**Required work**
Each line of the listing that holds "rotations" counts once; report how many there are, and nothing more.

**Dataset excerpt**
-*-*-
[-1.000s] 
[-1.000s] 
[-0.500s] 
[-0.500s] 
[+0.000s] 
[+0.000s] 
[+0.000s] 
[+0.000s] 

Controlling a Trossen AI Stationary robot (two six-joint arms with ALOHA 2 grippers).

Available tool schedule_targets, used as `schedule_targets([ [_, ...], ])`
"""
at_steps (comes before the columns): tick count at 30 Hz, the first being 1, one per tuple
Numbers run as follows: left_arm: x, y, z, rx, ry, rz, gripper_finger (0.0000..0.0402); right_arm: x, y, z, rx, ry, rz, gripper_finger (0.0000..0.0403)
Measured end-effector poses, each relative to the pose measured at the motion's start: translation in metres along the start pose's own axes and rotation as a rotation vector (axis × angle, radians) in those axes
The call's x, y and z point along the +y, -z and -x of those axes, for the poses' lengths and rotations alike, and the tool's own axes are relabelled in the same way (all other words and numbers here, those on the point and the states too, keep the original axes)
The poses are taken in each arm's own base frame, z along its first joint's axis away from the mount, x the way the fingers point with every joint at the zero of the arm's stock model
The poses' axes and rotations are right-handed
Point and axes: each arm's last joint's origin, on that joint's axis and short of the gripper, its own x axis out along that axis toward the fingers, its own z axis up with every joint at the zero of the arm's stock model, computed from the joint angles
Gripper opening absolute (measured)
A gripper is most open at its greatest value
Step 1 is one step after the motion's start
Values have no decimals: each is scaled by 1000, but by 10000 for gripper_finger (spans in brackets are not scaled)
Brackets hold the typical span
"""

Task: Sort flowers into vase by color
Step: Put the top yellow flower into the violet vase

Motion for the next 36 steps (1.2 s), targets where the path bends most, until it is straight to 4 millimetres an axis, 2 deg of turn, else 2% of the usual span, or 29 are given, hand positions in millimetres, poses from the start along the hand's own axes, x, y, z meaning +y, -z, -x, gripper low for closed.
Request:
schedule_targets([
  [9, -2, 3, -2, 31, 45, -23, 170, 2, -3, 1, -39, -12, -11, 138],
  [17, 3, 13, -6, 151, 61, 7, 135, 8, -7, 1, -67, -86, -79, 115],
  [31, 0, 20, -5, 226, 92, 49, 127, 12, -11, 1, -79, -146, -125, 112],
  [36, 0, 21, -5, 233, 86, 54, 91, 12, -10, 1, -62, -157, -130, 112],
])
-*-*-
**Solution**
2